Au lendemain des élections présidentielles, une trentaine d’habitants ont assisté à la cérémonie du 8 mai pour rendre hommage à Jean Gomez, tombé au front en 1939, loin de sa Catalogne et de notre petit village, loin surtout de son épouse, Marcelle, et de ses fils qui l’attendaient à la maison, au premier étage de la mairie. A travers lui, chacun a salué la mémoire de l’ensemble des victimes de cette guerre monstrueuse qui fit 55 millions de morts dont 45 millions de civils, auxquels se sont ajoutées des dizaines de millions de personnes persécutées et souvent privées de liberté. 6 millions de Juifs ont été traqués, pourchassés et assassinés, comme plus de 500 000 Rom, Manouches et Gitans, et plusieurs dizaines de milliers d’opposants politiques, d’homosexuels, de malades mentaux, bref tous celles et ceux, femmes, hommes, enfants, qui avaient été désignés  comme indésirables.

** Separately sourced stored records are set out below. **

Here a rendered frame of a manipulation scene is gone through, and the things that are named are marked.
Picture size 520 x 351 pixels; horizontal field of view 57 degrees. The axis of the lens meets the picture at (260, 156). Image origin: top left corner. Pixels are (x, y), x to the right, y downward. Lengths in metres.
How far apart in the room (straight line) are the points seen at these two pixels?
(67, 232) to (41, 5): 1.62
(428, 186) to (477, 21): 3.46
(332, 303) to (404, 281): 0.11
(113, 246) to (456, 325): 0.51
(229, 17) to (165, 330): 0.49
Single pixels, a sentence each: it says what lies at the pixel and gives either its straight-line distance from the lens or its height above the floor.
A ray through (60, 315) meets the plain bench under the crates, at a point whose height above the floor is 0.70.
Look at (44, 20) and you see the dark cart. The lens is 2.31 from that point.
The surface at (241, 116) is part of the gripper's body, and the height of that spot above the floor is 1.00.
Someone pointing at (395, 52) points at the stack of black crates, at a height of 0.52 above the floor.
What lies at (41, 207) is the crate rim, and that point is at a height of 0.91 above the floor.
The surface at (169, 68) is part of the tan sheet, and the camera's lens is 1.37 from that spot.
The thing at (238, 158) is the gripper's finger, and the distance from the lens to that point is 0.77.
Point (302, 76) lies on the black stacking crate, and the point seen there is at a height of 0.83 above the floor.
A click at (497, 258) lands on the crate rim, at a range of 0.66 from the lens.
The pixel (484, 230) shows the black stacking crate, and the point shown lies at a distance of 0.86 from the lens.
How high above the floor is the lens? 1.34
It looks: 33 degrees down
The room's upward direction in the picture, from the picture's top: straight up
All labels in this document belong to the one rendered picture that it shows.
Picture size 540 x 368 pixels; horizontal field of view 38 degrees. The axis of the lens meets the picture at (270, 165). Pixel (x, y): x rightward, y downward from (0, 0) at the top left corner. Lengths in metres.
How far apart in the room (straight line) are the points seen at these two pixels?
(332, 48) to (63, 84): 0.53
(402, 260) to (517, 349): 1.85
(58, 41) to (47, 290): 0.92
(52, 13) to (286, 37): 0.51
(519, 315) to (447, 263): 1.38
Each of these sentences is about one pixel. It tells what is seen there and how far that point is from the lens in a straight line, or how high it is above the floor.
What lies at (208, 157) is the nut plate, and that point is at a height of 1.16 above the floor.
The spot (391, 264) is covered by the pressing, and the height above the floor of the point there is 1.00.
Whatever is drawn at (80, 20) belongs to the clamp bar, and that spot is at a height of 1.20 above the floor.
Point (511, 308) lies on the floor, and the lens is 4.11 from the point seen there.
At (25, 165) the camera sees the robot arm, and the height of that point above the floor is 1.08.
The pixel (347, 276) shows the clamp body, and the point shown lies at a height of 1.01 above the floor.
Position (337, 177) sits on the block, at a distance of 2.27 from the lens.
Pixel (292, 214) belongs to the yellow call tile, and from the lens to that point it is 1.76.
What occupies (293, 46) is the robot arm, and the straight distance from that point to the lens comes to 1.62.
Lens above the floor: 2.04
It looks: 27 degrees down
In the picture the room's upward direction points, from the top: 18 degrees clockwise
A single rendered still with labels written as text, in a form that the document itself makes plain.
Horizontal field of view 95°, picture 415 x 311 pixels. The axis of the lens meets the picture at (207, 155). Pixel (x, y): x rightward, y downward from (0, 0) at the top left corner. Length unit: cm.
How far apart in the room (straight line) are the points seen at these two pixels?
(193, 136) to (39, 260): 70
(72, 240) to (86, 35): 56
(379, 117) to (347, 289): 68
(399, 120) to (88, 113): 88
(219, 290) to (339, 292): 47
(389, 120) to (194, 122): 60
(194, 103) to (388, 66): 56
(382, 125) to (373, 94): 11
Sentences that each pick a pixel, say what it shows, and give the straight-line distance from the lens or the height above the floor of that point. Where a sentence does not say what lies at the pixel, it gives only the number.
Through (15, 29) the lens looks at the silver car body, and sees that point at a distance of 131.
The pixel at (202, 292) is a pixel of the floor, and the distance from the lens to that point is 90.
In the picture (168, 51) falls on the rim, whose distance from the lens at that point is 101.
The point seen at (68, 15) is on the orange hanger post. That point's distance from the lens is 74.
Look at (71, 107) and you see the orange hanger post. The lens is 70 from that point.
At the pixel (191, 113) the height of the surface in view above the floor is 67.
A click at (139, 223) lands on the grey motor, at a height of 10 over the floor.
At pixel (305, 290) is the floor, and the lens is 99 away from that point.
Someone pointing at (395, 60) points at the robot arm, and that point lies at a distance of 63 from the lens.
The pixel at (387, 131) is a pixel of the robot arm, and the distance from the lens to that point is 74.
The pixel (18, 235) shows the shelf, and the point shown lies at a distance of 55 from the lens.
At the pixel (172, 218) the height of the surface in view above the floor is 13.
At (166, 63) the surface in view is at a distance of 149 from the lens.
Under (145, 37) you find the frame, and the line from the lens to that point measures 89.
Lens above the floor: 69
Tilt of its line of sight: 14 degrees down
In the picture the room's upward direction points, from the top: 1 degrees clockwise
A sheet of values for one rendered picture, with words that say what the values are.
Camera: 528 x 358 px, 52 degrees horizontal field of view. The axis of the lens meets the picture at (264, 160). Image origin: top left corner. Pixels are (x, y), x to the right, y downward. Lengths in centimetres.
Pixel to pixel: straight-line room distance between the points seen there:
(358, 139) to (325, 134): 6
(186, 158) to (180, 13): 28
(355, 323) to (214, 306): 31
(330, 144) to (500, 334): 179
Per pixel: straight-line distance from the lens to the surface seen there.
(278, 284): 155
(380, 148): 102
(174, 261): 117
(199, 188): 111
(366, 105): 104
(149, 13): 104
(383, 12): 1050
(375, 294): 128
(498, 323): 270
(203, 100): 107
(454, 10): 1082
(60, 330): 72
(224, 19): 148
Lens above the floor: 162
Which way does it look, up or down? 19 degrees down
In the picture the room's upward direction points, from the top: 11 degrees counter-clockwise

  Cette cérémonie fut également l’occasion de saluer le courage des Résistants, ces anonymes surgis des profondeurs de l’Europe, ces gens ordinaires qui ont osé des actes extraordinaires et semé des graines de révolte à travers tout le pays : passeurs de frontières, saboteurs aux chemins de fer et dans les usines d’armement françaises, ‘‘Justes’’ cachant les indésirables, combattants du maquis et tant d’autres qui, en tenant tête, ont fait capituler la bête immonde du nazisme, de l’horreur totalitaire et concentrationnaire.

  Merci à toutes et tous de votre présence fidèle à ce rendez-vous de l’Histoire, et particulièrement aux enfants venus nombreux écouter le discours et déposer une gerbe, aux côtés du maire, devant le Monument aux Morts.